I started at zero:
And made it 55% through basic HTML and CSS
All of these websites are opportunities for personal growth along side the growth of technology and the web. Technology grows at an exponential rate and things that take us minutes took hours, days, months or even years 100 years ago. Even computers today are thinking, behaving, and solving problems on a level most would be afraid of 25 years ago, but today we embrace it into our everyday lives.
Let’s get nerdy.
Moore’s Law states that after two years, the number of transistors that can be placed onto a semiconductor chip doubles. The application behind all of the technical and physics terminology is of course that after two years, technology doubles and the latter developments become irrelevant. By far the prevailing computing has been done through electrical because it is the fastest, most predictable computing power we know. But who is to say that in 10, 20, 30 years from now, it will be relevant? It may not be, and this brings me to two potential candidates: chemical and wetware computing.
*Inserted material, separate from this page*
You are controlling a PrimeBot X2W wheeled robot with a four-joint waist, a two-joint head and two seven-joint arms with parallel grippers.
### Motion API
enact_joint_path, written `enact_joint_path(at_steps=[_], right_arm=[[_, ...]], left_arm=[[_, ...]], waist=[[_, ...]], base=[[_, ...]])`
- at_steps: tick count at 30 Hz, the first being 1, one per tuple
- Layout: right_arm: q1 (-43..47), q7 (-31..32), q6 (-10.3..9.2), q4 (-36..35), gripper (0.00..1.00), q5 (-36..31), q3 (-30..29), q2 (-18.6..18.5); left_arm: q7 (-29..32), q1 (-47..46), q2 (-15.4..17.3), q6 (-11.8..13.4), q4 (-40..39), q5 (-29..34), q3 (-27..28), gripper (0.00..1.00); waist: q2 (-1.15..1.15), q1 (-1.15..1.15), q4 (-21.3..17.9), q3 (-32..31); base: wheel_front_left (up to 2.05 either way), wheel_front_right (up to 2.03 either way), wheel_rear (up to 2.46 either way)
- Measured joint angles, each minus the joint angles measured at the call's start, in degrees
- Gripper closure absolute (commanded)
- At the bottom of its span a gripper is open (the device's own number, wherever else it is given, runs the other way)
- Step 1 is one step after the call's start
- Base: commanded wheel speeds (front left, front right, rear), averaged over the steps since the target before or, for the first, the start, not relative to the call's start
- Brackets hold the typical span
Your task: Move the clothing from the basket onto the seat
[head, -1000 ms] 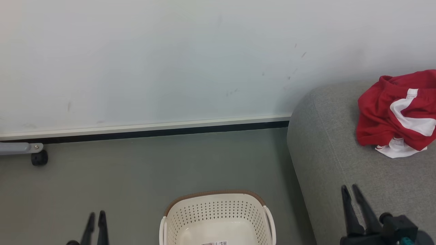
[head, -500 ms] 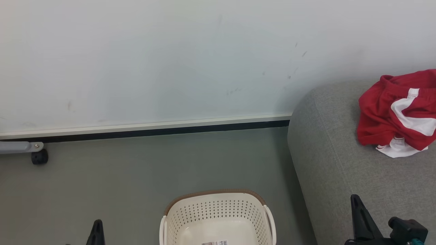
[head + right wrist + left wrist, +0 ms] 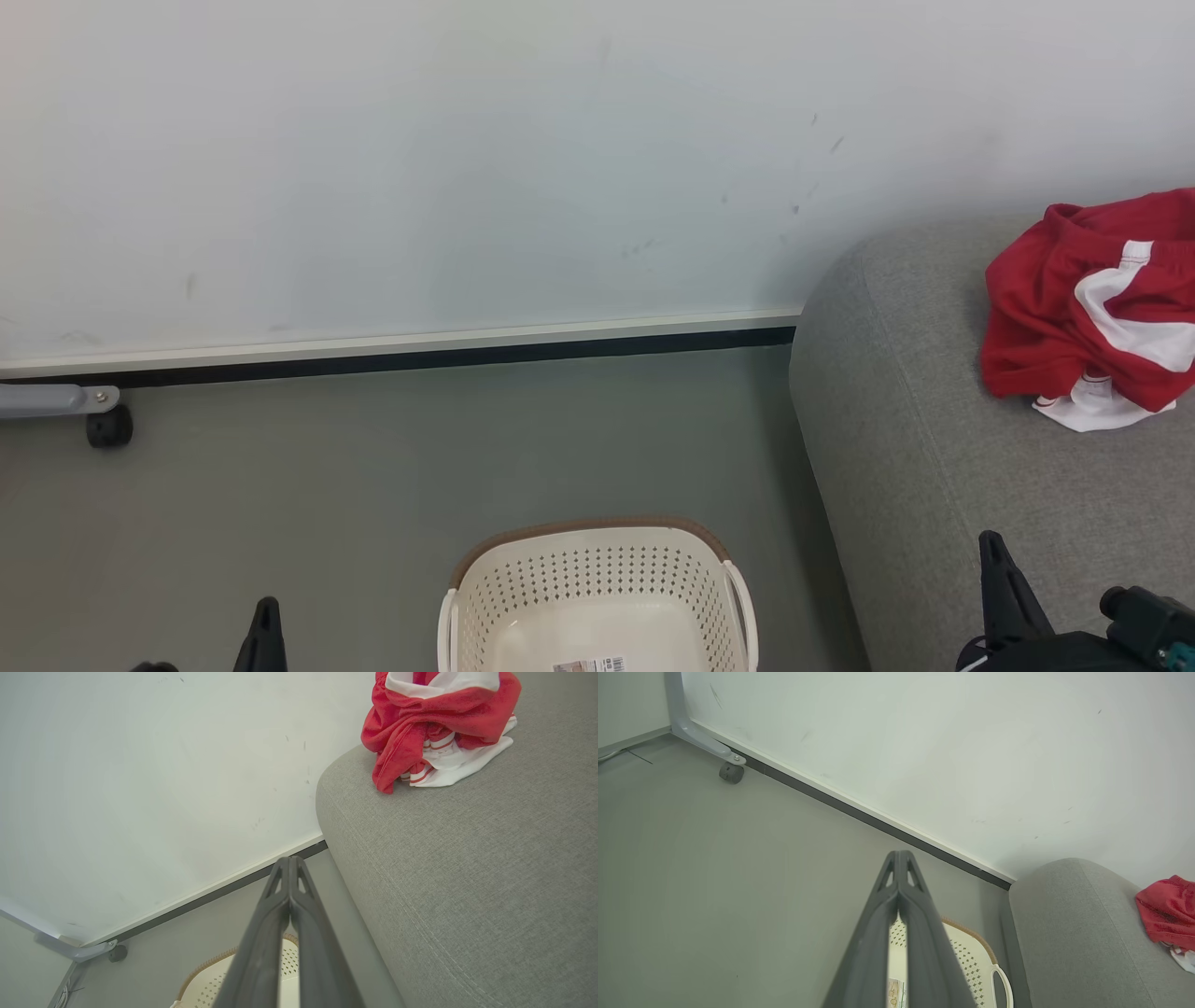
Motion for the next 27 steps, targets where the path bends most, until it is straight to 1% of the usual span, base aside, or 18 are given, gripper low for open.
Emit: enact_joint_path(at_steps=[9,13,24,27], right_arm=[[-0.7,1.8,1.1,0.7,1.0,6.9,-2.1,0.9],[-1.2,2.8,1.8,1.0,1.0,10.0,-3.1,1.3],[-1.6,5.1,3.49,1.8,1.0,18.2,-5.7,2.4],[-2.3,5.7,3.64,2.0,1.0,20.5,-6.4,2.6]], left_arm=[[1.9,-1.1,-0.5,-1.1,0.5,-6.0,1.2,1.0],[2.7,-1.5,-0.8,-2.0,0.6,-9.1,1.7,1.0],[5.1,-3.1,-1.5,-3.5,1.2,-16.5,3.1,1.0],[5.7,-3.5,-1.8,-4.0,1.2,-19.0,3.4,1.0]], waist=[[0.0,0.0,0.1,0.2],[0.0,0.0,0.1,0.2],[0.0,0.0,0.2,0.4],[0.0,0.0,0.2,0.5]], base=[[0.0,0.0,0.0],[0.0,0.0,0.0],[0.0,0.0,0.0],[0.0,0.0,0.0]])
Chemical computing is an unconventional method based on chemical reactions. Semi-solid chemicals are used as data determined by differing chemical makeups. The advantage of chemical computing is that these reactions occur naturally and therefore require very little power requirements. For this reason, chemical computing could be very useful in resource scarce third world countries where energy is not consistent or reliable. The down side to this of course is it that time is limited because chemical computation takes longer than electrical.
Wetware computation on the other hand, is made of an organic computer that is made of leech neurons. This type of computer has the ability to do simple arithmetic computations, but tends to be unpredictable which is a major problem, unless it can be turned into an asset. For example one possibility is encryption. A more practical application could be the potential for authentication through handwriting recognition.
Both wetware and chemical computation have potentials and weaknesses. The brain makes chemical computations and wetware is basically a brain, so you can imagine the potential there, but as you may know, scientists know almost nothing about the brain. Kind of a catch-22. Seems as though there is great opportunity, but more progress must be made. Every great endeavor begins with a little turmoil, failure and a healthy dose of trial and error. Keep that in mind when you are tackling those programming languages too!